From 1958 to 1960, he was a Fulbright Professor of Medicine at the Nemazee Hospital in Shiraz, Iran, where he and an associate, Dr. Ananda Prasad, studied dwarfism among peasants. This research led them to relate zinc deficiency to retarded growth. He also did a study on vitamin B-12 absorption and intestinal protein loss.
Dr. Halsted was born in 1905 in Syracuse and graduated from Harvard University in 1926 and Harvard Medical School in 1930. He served in World War II in North Africa and Italy. He did research on psychosomatic illness among soldiers in combat, for which he won the Legion of Merit award.
From 1964 to 1971 Dr. Halsted worked for the headquarters of the Veterans Administration. He retired as Associate Chief of Staff for Research in 1971. He then worked in private practice in Hillsdale, N.Y. He moved to Brookline in 1982.
His marriage to Anna Roosevelt Boettiger was his second and her third. From 1930 to 1951, Dr. Halsted was married to the former Isabella Hopkinson, now of Cambridge, Mass. His third wife, Diana Hopkins of Reston, Va., is the daughter of Roosevelt's aide and friend, Harry Hopkins.

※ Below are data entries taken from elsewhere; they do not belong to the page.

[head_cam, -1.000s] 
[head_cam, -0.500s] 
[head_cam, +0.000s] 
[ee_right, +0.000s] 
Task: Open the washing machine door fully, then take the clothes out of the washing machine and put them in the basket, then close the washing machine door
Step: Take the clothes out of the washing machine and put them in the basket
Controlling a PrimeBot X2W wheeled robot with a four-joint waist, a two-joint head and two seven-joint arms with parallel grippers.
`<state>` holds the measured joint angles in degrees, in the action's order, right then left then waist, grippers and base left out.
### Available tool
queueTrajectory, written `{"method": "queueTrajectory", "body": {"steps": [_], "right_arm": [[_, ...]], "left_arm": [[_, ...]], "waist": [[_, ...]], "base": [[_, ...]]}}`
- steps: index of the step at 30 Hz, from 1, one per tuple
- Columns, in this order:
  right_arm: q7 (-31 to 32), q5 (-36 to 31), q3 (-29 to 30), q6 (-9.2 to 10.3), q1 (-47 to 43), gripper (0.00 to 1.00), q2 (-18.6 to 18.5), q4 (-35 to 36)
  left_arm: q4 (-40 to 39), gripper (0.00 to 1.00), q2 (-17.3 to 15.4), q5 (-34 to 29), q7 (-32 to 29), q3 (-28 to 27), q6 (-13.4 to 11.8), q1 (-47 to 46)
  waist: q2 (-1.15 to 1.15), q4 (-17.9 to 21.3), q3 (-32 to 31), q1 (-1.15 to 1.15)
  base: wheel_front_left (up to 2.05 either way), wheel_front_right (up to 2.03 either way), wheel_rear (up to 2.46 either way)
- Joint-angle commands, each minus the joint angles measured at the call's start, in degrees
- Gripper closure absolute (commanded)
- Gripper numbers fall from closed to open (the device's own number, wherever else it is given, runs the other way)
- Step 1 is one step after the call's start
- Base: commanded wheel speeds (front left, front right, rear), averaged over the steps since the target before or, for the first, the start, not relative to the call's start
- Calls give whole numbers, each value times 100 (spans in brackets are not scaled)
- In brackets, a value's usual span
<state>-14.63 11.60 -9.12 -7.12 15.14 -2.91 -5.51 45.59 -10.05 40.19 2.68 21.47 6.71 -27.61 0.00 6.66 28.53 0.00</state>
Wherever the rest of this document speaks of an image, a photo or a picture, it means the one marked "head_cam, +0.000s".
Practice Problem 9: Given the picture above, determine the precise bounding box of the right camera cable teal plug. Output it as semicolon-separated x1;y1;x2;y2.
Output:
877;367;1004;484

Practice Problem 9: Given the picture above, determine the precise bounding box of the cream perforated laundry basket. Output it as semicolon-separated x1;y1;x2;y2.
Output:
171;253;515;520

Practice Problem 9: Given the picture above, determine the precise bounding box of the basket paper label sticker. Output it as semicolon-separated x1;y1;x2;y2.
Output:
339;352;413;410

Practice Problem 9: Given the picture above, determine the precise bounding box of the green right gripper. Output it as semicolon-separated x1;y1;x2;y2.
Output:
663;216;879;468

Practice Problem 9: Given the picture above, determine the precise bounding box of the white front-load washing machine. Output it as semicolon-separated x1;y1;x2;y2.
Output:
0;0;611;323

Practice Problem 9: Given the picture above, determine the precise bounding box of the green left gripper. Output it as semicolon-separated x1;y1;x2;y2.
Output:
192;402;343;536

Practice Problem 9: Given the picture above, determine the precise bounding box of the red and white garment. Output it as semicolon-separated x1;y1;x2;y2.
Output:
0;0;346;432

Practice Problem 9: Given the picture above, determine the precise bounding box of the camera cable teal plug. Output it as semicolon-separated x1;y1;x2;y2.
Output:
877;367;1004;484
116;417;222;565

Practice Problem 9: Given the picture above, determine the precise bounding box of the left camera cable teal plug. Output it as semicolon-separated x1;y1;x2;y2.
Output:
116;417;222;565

In addition to his wife, he is survived by five children, Elinor Moore of Boston, Thomas Halsted of Manchester, Mass., Dr. Charles Halsted of Davis, Calif., Isabella Halsted of Amherst, Mass., and John Boettiger of Amherst, Mass.; two sisters, Frances Jameison of Rhinebeck, N.Y., and Ruth Chace of Woodstock, Vt.; a brother, Lawrence Halsted of Detroit, and 11 grandchildren.